DNF (“DaNdiFied Yum”) is the next version of Yum, the package manager for RPM-based Linux distributions (RHEL, CentOS, and Fedora). For those of us that are Fedora users, DNF is probably nothing new.
Like most package managers, there is a lot of functionality built into the tooling. DNF is no different. But one thing that I really like about Fedora, after having done my fair share of distro-hopping, is DNF. Especially if you are familiar with Yum, DNF has very little cognitive overhead.
Recently I found myself needing to troubleshoot where a package came from. It was not something I particularly remembered installing, and after an upgrade I wanted to get to the bottom of it.
Where did this package come from?
The way to find out the history of a particular package is use DNF’s history command to first list out all of the relevant history events by package name. In my case, I was curious how and when
dnfdragora was installed on my machine.
1 # dnf history list <package_name>
Using dnfdragora as my package name, my output is the following list of DNF history events:
From that, I know that this package was installed with the package group kde-desktop, on August 20th.
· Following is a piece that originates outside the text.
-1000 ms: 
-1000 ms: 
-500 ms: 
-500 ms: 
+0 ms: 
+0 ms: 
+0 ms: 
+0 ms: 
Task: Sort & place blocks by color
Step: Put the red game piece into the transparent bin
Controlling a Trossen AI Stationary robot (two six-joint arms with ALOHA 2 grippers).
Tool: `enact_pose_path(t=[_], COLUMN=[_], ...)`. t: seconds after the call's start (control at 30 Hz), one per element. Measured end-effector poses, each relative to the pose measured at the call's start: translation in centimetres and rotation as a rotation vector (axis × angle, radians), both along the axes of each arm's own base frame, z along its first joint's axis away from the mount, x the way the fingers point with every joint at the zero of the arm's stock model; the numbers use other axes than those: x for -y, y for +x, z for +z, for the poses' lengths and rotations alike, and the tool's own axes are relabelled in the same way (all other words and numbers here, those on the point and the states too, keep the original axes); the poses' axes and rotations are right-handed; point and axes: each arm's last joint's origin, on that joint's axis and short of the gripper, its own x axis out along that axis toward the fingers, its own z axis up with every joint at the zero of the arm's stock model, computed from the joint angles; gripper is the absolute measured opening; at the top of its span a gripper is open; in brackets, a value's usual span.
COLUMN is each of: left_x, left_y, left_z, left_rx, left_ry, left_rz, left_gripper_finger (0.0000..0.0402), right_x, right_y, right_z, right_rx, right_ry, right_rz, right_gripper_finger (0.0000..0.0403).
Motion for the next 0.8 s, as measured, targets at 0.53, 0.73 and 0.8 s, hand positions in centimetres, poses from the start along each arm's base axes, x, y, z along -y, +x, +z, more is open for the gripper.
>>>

It was also upgraded on January 6th.
But let’s find out some more information about that installation from August 20th:
1 # dnf history info <history_id>
On my machine, my history ID is going to be 78 if I want to get details about the installation:
The output of this is cut off for brevity, as there are a lot of packages that are installed with KDE (indicated by the kde-desktop package group). But if I grep this output for dnfdragora, I can verify what dnf history list told me already:
1 # dnf history info 78 | grep dnfdragora
This was a quick one, but it is a common exercise for Linux users to be able to do fast discovery on how software got onto their machine. DNF makes this easy and approachable, and I hope this blog post has illustrated that!